Krugman afirmou que a maior ameaça da nomeação está menos nos juros e mais na regulação financeira. Para ele, Warsh, ao lado da vice-presidente de supervisão Michelle Bowman, poderia "esvaziar" o papel do Fed como regulador, enfraquecendo salvaguardas construídas após a crise global.

O economista rejeitou ainda o rótulo de "hawkish" (duro) atribuído a Warsh, descrevendo-o como um ator essencialmente político, favorável a aperto monetário sob governos democratas e a juros baixos quando republicanos estão no poder.

O Nobel recorda que, no período pós-2008, Warsh se opôs de forma contundente aos estímulos do Fed, com argumentos que se mostraram equivocados, sem jamais reconhecer erros ou rever posições.

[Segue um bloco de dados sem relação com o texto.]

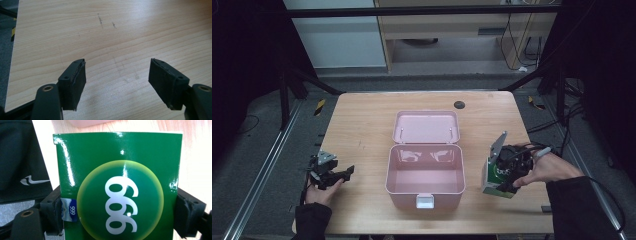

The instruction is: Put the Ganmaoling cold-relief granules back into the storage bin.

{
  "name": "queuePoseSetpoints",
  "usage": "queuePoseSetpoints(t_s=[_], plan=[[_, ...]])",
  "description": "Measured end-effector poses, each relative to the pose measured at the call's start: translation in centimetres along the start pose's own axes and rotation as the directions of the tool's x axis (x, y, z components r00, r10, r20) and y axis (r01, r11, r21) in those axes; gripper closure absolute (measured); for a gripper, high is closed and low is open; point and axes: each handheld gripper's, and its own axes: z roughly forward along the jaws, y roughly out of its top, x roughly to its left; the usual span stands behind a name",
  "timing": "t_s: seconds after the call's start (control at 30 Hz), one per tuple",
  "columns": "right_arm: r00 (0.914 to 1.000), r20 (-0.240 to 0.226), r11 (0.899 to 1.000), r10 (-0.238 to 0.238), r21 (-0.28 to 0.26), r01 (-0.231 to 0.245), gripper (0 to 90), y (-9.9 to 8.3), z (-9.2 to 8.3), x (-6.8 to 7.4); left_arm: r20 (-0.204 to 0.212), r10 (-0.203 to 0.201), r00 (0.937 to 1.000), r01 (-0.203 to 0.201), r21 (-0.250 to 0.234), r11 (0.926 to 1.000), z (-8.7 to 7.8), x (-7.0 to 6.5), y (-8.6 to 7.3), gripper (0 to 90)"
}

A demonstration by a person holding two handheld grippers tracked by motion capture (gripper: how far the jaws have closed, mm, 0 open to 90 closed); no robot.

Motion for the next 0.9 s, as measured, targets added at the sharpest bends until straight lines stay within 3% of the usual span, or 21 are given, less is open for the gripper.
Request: queuePoseSetpoints(t_s=[0.3, 0.63, 0.9], plan=[[1.0000, 0.002, 1.000, 0.001, -0.015, -0.001, 17.1, 0.9, -1.8, -0.1, 0.001, 0.001, 1.0000, -0.001, 0.001, 1.0000, 0.0, 0.0, 0.0, 29.6], [0.9991, 0.029, 0.999, -0.030, -0.016, 0.030, 17.1, 2.1, -4.1, -0.1, 0.000, 0.003, 1.0000, -0.003, 0.007, 1.0000, 0.1, 0.0, 0.0, 29.5], [0.9939, 0.061, 0.995, -0.092, -0.032, 0.094, 17.1, 5.4, -6.6, 0.4, 0.001, 0.003, 1.0000, -0.003, 0.006, 1.0000, 0.1, 0.0, 0.0, 29.6]])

Para Krugman, a ascensão de Warsh se explica por conexões pessoais, habilidade de autopromoção, lealdade partidária e pelo fato de Trump considerá-lo adequado ao papel. O episódio, concluiu o economista, representa um momento constrangedor para o Fed e evidencia como a polarização política nos EUA alcançou até instituições tradicionalmente protegidas.